Many of the world’s hardest problems can be tackled only with data-intensive, computer-assisted research. And I’d speculate that the vast majority of research data are never published. Huge sums of taxpayer funds go to waste because such data cannot be reused. Policies for data reuse are falling into place, but fixing the situation will require more resources than the scientific community is willing to face.
In 2013, I was part of a group of Dutch experts from many disciplines that called on our national science funder to support data stewardship. Seven years later, policies that I helped to draft are starting to be put into practice. These require data created by machines and humans to meet the FAIR principles (that is, they are findable, accessible, interoperable and reusable). I now direct an international Global Open FAIR office tasked with helping communities to implement the guidelines, and I am convinced that doing so will require a large cadre of professionals, about one for every 20 researchers.
Even when data are shared, the metadata, expertise, technologies and infrastructure necessary for reuse are lacking.
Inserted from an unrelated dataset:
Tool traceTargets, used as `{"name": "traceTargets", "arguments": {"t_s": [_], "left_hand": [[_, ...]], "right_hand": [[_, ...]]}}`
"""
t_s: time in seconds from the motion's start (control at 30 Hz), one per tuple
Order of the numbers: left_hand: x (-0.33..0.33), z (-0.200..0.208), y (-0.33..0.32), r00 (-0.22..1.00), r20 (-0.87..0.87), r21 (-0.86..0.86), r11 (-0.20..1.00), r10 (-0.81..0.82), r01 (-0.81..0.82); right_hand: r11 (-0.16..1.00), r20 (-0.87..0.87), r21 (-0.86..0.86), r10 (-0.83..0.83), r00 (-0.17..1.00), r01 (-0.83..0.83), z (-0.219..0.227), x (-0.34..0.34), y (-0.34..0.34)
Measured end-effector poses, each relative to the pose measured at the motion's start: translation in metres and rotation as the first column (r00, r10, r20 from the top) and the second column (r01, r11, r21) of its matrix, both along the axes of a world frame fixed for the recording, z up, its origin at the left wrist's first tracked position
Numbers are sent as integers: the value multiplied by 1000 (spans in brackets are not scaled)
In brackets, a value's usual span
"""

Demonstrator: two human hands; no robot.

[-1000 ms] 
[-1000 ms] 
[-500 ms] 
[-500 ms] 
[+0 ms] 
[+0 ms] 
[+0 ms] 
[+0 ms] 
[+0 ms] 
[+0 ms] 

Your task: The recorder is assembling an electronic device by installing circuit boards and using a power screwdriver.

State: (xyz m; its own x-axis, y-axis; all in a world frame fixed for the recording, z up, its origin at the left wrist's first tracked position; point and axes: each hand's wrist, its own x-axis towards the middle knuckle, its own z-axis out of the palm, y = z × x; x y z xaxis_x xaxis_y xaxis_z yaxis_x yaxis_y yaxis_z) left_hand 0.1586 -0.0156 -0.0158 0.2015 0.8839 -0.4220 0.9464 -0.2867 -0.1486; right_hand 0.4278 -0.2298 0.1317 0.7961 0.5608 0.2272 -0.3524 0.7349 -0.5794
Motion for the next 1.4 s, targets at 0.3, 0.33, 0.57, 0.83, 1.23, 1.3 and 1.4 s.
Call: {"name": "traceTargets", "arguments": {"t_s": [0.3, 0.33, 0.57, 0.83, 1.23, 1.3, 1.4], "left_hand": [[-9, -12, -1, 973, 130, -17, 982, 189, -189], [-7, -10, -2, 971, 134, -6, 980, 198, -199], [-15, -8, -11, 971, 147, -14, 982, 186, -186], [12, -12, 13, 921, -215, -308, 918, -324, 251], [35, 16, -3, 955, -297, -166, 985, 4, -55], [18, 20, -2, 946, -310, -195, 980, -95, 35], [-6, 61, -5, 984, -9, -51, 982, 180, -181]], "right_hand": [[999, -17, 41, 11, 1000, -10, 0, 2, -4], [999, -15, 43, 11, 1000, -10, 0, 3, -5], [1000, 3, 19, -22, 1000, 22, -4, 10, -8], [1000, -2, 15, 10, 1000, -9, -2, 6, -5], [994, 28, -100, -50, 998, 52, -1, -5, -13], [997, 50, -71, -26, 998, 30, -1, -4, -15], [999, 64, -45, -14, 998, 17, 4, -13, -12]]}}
Most published data sets are scattered into ‘supplemental files’ that are often impossible for machines or even humans to find. These and other sloppy data practices keep researchers from building on each other’s work. In cases of disease outbreaks, for instance, this might even cost lives.
I tell research institutions that, on average, 5% of overall research costs should go towards data stewardship. With €300 billion (US$325 billion) of public money spent on research in the European Union, we should expect to spend €15 billion on data stewardship. Scientists, especially more experienced ones, are often upset when I say this. They see it as 5% less funding for research.
Bunk. First, taking care of data is an ethical duty, and should be part of good research practice. Second, if data are treated properly, researchers will have significantly more time to do research. Consider the losses incurred under the current system. Students in PhD programmes spend up to 80% of their time on ‘data munging’, fixing formatting and minor mistakes to make data suitable for analysis — wasting time and talent. With 400 such students, that would amount to a monetary waste equivalent to the salaries of 200 full-time employees, at minimum. So, hiring 20 professional data stewards to cut time lost to data wrangling would boost effective research capacity. Many top universities are starting to see that the costs of not sharing data are significant and greater than the associated risks. Data stewardship offers excellent returns on investment.
A 2018 European Commission report estimates that problems with the reuse of data cost the EU at least €10 billion each year in the academic sector alone, and €16 billion in lost innovation opportunities. I translate that as roughly €100 billion lost annually at the global level. That’s not even counting related reproducibility problems.
The FAIR guiding principles are now cited three times per day, but citations do not equate to practice. My colleagues and I, along with European Open Science Cloud, an initiative aimed at promoting open-science practices, scoped requirements for the continent-wide data-sharing infrastructure. We estimated that Europe will have at least 10 million serious data producers among its 70 million science and technology professionals and 1.7 million researchers. So we will need to educate about 500,000 data stewards of various kinds to support researchers through experimental design and data capture, curation, storage, analytics, publication and reuse.
These tasks are too complex and time-consuming to leave to researchers (I wrote a whole book on why it would be a grave mistake to train every future scientist to be a fully knowledgeable data steward). Few active researchers see data stewardship as their core business, especially because current incentive systems discourage data sharing and entrench an archaic and almost exclusively narrative-based culture of scholarly communication.
Fortunately, research institutions around the world are setting up data-competence centres to help, including the one at Wageningen University in the Netherlands and at the University of Turin, Italy. But this movement is in its infancy.
Funders hold the stick: they should disburse no further funding without a properly reviewed and budgeted data-stewardship plan. The carrot is that FAIR data allow much more effective artificial intelligence (FAIR can also mean ‘fully AI ready’), which will open up unprecedented research opportunities and increase reproducibility.
Some data-intense organizations, such as pharmaceutical companies and medical centres, are committing the necessary funds. (Note that FAIR is not the same as ‘open’; confidentiality rules still apply.) In Leiden, we now have a programme for computational oncology, in which a machine-actionable information file will be created for every tumour we profile in our patients, without practitioners’ manual intervention. About 10% of this programme’s budget is dedicated to the design and stewardship of these files, which we call FAIR digital twins.
More research institutions and funders must make similar commitments. The key is to build capacity, enable groups to collaborate nationally and internationally and share good practices so that good data stewardship becomes the rule, not the exception.